Фантазия, пережитая с Вильчиньским, родилась из давящих болей сердца, истосковавшегося по иным местам, и молщего мозг дать хотя бы мгновение безумия, которое пугает других, но человека делает свободным и непоколебимым в решении сделаться безумным. Разговаривали они буквально несколько минут между одним танцем и другим, затем кк вновь втягивала в себя кадриль, и вновь они общались лишь взглядами, когда же музыка умолкла, оба выбрались на двор, уселись в ее коляску и убежали. Вот так, попросту. Убежали, куда глаза глядят, в ту далекую страну, где следует остерегаться единственного ядовитого дерева со сладкими плодами, форма которых напоминает созревшую женскую грудь – как написал бы поэт дешевых любовных строф. Или так: он был рассеян и переполнен чувствами; она же вся была в счастье, она вся была в наслаждении, она вся была в слепоте и в огненном мечтании мошки. И так далее, и тому подобное. Судьба и вправду дала им в долг любовь, но с очень высокими процентами и гораздо меньшим сроком платежа, чем обычно дается влюбленным.

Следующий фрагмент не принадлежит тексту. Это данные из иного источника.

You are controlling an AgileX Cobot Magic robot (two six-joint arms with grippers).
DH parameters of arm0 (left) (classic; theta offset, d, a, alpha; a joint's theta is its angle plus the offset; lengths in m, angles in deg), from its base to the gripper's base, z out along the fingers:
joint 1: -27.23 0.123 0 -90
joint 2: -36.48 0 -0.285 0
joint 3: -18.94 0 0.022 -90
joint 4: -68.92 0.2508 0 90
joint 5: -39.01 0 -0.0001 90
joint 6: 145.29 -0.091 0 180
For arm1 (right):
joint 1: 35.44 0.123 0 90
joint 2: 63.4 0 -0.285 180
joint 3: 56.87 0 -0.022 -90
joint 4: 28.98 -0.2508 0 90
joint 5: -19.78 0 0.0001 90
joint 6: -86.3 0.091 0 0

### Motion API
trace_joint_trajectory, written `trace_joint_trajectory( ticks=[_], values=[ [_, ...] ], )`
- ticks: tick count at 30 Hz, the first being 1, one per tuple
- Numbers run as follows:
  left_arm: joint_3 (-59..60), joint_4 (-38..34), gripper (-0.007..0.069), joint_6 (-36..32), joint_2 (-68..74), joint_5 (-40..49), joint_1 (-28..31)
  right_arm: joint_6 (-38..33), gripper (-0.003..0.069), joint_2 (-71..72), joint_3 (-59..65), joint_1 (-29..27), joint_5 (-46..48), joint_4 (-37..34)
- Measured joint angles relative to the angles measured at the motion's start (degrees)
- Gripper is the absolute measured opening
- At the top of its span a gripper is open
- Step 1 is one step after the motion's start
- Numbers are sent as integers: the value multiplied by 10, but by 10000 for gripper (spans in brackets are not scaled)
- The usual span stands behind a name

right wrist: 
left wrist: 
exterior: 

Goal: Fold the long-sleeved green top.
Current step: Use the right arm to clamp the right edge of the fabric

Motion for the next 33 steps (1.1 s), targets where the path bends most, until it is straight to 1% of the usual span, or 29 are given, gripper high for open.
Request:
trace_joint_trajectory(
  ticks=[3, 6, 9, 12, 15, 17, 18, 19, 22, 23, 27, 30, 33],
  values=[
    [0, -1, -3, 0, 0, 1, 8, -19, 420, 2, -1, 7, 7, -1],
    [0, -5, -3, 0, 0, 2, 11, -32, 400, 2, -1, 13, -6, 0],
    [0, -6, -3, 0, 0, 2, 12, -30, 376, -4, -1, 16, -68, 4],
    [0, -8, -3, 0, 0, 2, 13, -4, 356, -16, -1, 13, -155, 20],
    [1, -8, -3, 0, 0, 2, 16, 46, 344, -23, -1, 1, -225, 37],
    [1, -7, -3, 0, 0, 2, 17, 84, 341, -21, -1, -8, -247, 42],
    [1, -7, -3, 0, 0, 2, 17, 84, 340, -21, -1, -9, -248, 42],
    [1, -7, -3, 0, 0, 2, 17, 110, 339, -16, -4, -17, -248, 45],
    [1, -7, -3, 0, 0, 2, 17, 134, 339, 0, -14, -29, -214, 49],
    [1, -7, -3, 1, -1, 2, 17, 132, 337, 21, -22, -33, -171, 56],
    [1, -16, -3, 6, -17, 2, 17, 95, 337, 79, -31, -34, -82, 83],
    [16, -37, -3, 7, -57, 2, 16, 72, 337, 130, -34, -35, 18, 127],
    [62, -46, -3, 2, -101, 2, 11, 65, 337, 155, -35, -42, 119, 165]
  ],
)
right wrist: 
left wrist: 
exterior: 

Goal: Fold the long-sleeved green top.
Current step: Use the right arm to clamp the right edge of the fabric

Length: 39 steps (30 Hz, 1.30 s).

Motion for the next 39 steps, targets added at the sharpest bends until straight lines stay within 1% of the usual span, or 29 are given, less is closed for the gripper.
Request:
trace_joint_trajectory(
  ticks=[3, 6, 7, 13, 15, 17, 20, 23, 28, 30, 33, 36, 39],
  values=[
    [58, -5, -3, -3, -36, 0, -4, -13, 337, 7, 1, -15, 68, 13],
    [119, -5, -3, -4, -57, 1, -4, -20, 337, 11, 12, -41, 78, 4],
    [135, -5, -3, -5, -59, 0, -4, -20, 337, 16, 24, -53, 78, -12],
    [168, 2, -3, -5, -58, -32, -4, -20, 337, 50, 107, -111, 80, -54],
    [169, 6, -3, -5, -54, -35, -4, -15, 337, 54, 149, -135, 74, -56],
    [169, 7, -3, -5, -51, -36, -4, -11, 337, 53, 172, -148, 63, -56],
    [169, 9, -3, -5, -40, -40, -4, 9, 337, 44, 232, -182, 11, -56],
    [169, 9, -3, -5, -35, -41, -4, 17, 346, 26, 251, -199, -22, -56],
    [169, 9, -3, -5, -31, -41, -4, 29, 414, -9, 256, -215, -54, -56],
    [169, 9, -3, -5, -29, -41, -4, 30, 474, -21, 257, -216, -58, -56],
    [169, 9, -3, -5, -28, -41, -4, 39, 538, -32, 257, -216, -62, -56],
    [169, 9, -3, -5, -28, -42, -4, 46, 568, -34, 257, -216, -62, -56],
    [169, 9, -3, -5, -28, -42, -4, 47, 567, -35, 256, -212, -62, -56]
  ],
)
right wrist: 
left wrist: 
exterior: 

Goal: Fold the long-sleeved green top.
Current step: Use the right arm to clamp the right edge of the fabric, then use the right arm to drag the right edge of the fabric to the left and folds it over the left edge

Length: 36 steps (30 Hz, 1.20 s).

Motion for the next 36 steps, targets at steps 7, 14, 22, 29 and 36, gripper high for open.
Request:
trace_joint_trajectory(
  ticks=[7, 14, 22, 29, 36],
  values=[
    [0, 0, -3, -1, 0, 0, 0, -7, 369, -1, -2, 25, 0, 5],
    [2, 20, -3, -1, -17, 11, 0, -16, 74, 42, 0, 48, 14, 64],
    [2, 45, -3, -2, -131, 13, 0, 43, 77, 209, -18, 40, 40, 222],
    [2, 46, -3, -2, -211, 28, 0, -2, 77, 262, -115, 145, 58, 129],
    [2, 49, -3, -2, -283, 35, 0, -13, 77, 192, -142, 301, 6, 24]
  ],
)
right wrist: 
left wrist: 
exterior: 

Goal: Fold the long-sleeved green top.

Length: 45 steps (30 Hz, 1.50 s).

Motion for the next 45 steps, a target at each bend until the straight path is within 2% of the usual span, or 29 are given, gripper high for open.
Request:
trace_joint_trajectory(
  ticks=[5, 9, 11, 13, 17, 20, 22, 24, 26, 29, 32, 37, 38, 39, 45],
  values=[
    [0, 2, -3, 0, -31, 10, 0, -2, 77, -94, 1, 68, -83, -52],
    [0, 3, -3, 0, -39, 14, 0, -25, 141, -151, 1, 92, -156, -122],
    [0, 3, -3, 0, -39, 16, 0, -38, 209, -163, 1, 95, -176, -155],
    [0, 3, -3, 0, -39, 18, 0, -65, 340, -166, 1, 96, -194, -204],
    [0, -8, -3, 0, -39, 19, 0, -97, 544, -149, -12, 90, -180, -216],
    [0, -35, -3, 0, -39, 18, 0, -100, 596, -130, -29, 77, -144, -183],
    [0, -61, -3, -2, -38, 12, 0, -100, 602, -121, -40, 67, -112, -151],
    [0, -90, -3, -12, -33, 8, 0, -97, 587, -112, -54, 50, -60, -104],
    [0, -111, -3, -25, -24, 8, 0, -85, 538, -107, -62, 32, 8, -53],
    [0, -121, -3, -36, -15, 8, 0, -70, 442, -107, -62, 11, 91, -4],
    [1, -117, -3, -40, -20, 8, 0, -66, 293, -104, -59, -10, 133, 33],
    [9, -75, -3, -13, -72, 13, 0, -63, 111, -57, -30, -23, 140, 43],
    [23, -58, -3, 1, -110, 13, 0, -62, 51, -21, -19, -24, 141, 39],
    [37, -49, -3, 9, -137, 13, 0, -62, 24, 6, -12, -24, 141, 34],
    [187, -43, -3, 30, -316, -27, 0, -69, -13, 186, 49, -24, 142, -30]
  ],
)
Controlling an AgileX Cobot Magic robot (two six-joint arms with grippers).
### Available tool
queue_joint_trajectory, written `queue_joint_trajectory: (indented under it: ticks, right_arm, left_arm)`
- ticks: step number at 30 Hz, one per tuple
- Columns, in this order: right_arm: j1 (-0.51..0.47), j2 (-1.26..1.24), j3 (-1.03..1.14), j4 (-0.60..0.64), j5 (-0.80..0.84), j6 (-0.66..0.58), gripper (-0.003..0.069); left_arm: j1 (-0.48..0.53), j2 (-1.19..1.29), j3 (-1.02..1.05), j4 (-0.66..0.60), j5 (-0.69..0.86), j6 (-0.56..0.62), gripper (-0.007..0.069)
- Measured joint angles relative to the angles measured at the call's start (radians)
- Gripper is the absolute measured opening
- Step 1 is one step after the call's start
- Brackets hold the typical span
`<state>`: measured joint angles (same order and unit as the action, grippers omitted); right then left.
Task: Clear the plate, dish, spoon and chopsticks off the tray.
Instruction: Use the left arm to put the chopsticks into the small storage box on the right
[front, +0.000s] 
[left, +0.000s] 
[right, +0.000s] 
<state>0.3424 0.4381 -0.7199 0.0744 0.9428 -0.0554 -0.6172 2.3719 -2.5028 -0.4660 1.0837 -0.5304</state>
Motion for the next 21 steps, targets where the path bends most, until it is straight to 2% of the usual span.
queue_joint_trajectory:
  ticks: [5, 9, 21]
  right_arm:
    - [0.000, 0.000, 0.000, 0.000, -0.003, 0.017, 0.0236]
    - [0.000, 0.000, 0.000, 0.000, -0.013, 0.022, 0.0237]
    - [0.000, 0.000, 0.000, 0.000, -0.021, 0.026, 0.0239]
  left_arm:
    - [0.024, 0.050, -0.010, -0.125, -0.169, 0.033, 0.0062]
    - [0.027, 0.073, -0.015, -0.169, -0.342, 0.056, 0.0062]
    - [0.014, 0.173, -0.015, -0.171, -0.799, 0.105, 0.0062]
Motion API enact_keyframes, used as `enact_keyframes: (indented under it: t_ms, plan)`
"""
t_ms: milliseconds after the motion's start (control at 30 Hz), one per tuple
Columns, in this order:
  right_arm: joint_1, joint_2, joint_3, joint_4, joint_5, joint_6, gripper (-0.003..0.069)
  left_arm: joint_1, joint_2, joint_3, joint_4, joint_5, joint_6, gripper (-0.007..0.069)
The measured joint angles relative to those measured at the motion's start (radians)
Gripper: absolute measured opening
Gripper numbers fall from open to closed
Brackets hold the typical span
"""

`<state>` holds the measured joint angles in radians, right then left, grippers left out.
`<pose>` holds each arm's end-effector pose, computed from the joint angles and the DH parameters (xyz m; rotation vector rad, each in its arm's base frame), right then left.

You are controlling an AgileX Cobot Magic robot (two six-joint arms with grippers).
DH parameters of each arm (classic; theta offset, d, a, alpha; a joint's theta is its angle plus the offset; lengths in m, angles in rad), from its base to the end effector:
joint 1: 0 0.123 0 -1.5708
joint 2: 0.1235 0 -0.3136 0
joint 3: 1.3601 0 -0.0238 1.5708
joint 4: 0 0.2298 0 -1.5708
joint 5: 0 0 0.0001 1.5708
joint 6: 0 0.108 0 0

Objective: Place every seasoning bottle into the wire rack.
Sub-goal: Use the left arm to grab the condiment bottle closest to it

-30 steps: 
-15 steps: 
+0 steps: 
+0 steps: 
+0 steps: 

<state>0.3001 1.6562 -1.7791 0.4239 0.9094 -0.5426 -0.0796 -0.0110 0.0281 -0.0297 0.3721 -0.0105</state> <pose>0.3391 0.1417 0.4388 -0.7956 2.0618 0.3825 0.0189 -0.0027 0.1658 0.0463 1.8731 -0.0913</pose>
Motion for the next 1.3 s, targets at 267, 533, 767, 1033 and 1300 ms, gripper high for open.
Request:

Они мчались по южному тракту, на Люблин. У Изабеллы в глазах не таилась поющая во весь голос радость. Вильчиньский целовал ее губами из красного пьянящего вина, жизнь казалась сказкой, в которой влюбленные "жили долго и счастливо". Случается, что люди живут долго. Только не случается, чтобы жили счастливо. А поскольку притворство является стилем жизни всякого человека в любых обстоятельствах и в любое время – все, в отношении чего мы делаем вид, является действительностью. Вот тогда люди живут счастливо.
Перед вечером они остановились. То было маленькое поселение, где каждый дом, любая ограда, какое не взять окно и всякая вещь говорили о нищете. То был городишко настолько монотонный, как все ему подобные, в которых одно неподдельное счастье случается раз в сто лет, и нужно несколько веков, чтобы это счастье поселилось в женщине. Над рынком вздымалась вонь конского навоза, который перепачкал ее новые туфельки и занес тот вонючий запах в постоялый двор, к сотне подобных запахов. Там они занимались любовью, и он был богом той ночи, похожей на все ночи первой любви, когда не пусты не только руки, но и души.
Утром они отправились в дальнейшую дорогу, но уже не так, как в предыдущий день, не в чувственных вздохах, в интимных касаниях, в извечном шепоте: "навсегда" и "никогда", во взглядах глаза в глаза с расстояния носа, но в молчании рядом. Два молчания в сердце тьмы.
Следующее место постоя было еще более вонючим и грязным. Вечером Изабелла сделалась беспокойной, словно бы неподвижность жаркого заката ее раздражала. Вонь дешевой водки, проникающая сквозь стены из помещения на первом этаже, пьяные вопли, не позволяющие заснуть в течение всей второй половины ночи, какие-то запаршивевшие коты, гвозди в полу, пятна на стенах, еда в щербатых мисках, и вновь свет дня, обнажающий этот чуждый мир (наш поэт написал бы: заря содрала с них одеяние объятий, которым покрыла их ночью рука любви…., и т.д.), все отвратительное, гораздо худшее не только в отношении мечтаний, но чем гадкая жизнь при безразличном муже во дворце и в садах, в которых духами поливали даже овечек с бантами на шеях. Утром Изабелла сказала ему, что его любит, и что должна возвратиться домой, потому что забыла забрать браслет. А больше нечего было и говорить. Тогда до Вильчиньского дошло, что бытие формирует любовь.